Exercise goal. Using the records below, filter for lines that contain the string "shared" and copy them out.
--- Supplied material Enclosed Below ---
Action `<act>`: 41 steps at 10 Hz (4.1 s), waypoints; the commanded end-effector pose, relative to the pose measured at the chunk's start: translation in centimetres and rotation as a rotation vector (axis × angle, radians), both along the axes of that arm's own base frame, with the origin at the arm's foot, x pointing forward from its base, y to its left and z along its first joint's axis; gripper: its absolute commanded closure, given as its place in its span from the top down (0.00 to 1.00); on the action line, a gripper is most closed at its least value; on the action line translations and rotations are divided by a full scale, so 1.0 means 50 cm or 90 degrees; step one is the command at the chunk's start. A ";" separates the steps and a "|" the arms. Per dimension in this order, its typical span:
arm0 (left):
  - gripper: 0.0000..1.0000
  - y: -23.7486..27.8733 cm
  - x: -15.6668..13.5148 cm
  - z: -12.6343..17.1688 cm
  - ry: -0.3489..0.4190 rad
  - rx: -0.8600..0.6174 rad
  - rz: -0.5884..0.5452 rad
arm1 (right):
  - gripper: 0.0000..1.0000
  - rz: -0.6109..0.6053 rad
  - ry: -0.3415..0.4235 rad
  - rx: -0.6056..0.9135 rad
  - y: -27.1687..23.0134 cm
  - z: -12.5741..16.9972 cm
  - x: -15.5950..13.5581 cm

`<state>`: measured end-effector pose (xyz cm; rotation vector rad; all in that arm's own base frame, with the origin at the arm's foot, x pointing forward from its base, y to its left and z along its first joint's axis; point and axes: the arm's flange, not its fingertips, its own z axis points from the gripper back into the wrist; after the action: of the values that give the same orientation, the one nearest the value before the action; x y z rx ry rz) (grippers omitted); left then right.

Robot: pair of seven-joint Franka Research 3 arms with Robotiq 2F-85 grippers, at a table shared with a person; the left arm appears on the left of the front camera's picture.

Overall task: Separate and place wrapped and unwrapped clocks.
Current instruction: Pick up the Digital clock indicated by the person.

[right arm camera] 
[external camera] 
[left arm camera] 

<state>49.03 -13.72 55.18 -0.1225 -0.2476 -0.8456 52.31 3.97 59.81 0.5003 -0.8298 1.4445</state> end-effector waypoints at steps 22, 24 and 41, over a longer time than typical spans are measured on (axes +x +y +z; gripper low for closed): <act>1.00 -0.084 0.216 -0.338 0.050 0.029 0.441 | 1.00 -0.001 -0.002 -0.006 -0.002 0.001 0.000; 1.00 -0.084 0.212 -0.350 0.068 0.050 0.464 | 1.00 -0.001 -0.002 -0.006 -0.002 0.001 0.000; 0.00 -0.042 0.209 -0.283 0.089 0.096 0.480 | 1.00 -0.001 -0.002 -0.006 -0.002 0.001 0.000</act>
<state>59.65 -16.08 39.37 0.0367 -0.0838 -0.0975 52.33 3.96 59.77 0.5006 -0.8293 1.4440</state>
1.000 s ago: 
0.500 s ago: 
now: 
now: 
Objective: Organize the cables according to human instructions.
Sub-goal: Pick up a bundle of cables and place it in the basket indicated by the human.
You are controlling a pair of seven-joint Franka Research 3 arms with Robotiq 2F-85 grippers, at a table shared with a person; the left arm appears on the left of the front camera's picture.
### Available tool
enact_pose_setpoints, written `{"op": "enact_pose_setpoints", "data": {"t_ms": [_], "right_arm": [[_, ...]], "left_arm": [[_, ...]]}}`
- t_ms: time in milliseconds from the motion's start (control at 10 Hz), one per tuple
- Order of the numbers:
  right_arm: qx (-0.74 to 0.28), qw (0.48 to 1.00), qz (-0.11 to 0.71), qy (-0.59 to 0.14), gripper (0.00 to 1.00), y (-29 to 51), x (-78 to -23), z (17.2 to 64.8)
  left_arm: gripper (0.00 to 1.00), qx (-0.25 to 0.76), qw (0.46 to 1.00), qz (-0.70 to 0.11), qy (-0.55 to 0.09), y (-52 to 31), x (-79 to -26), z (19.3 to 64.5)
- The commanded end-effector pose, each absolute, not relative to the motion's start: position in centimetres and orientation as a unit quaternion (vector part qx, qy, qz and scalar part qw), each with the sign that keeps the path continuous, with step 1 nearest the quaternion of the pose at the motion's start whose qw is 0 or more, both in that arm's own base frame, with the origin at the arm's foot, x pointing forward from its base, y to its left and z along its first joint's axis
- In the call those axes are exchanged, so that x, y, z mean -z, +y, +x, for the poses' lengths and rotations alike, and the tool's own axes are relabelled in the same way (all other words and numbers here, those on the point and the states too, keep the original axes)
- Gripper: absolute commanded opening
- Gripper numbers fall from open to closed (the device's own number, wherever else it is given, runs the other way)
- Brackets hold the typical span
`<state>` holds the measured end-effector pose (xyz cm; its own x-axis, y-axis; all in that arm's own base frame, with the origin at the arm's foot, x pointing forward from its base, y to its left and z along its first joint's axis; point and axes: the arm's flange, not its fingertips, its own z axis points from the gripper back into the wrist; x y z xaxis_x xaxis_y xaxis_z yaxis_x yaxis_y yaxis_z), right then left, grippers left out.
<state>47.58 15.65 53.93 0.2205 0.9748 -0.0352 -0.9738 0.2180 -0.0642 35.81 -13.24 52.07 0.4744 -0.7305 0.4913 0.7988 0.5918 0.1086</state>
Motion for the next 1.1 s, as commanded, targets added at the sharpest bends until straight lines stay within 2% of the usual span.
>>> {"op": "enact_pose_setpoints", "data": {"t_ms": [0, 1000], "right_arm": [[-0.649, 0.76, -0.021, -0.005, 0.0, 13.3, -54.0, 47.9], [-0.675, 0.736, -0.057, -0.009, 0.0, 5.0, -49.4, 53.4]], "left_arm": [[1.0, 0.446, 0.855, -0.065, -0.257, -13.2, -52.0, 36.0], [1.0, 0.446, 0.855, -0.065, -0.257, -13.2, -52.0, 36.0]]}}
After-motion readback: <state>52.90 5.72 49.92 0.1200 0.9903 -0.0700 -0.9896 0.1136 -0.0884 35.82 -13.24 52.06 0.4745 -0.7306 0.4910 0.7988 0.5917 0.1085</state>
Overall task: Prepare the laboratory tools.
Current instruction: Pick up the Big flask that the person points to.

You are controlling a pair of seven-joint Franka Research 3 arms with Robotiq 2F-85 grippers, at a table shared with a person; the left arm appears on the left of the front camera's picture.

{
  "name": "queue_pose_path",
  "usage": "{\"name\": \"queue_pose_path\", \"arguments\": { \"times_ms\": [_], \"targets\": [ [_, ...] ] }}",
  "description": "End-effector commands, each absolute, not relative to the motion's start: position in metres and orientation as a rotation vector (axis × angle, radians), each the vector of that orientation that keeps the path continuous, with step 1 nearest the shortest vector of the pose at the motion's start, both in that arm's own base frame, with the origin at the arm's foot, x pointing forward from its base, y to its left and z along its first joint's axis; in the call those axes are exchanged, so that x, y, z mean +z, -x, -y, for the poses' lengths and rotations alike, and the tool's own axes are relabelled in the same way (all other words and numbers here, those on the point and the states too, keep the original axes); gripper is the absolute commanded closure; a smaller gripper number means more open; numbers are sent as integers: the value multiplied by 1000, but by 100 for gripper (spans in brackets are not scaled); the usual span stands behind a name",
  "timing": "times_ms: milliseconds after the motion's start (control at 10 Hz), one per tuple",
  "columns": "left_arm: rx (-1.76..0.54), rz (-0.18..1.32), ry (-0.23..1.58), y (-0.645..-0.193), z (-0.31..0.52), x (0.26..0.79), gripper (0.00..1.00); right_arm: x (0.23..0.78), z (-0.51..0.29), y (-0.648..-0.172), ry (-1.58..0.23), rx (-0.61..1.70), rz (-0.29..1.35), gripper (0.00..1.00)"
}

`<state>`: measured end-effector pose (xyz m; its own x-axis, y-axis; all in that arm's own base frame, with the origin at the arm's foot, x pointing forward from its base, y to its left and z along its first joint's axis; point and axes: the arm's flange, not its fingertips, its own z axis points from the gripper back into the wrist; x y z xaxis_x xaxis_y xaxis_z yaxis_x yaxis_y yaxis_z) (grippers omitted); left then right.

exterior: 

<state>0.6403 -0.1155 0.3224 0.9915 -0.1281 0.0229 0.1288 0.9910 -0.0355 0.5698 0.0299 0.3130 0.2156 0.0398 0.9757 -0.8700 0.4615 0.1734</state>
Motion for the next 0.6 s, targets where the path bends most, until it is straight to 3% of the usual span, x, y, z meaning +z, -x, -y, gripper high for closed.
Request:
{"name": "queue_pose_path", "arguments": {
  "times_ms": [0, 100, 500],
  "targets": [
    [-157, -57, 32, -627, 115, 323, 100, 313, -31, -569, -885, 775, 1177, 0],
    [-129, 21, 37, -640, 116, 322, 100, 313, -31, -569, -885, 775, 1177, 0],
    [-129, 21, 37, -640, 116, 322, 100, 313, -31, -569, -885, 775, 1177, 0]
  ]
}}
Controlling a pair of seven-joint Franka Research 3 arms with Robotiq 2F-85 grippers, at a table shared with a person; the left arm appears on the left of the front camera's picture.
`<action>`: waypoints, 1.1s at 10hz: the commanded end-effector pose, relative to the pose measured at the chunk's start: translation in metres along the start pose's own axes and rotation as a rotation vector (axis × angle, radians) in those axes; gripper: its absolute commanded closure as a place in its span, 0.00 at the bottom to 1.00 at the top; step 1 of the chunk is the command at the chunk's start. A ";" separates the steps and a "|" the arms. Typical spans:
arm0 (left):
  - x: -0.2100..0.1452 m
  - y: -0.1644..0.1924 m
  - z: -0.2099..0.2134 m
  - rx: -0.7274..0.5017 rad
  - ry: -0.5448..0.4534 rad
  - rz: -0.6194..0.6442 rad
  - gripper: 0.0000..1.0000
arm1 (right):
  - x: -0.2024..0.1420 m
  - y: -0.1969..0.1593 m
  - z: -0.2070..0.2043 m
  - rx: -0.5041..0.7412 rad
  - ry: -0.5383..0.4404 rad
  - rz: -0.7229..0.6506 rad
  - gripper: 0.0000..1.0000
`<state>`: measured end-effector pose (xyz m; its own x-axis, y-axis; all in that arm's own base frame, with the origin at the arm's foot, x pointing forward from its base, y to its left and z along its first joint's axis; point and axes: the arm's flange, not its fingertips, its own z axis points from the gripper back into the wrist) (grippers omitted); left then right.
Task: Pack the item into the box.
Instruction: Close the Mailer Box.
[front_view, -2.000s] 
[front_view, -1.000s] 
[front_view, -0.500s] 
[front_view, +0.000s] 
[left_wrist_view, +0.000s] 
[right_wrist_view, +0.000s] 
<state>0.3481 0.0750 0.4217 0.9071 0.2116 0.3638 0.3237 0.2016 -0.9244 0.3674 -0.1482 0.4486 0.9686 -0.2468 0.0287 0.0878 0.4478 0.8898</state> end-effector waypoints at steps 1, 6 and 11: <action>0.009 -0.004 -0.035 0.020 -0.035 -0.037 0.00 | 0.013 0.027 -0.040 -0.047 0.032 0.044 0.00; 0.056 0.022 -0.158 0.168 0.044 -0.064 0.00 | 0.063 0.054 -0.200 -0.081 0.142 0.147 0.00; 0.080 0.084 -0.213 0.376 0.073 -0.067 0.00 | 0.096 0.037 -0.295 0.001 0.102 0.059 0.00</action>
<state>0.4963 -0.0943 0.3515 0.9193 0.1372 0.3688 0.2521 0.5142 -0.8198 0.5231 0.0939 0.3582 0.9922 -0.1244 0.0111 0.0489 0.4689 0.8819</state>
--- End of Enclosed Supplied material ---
Response to the task.
Robot: pair of seven-joint Franka Research 3 arms with Robotiq 2F-85 grippers, at a table shared with a person; the left arm appears on the left of the front camera's picture.
You are controlling a pair of seven-joint Franka Research 3 arms with Robotiq 2F-85 grippers, at a table shared with a person; the left arm appears on the left of the front camera's picture.
You are controlling a pair of seven-joint Franka Research 3 arms with Robotiq 2F-85 grippers, at a table shared with a person; the left arm appears on the left of the front camera's picture.
Controlling a pair of seven-joint Franka Research 3 arms with Robotiq 2F-85 grippers, at a table shared with a person; the left arm appears on the left of the front camera's picture.

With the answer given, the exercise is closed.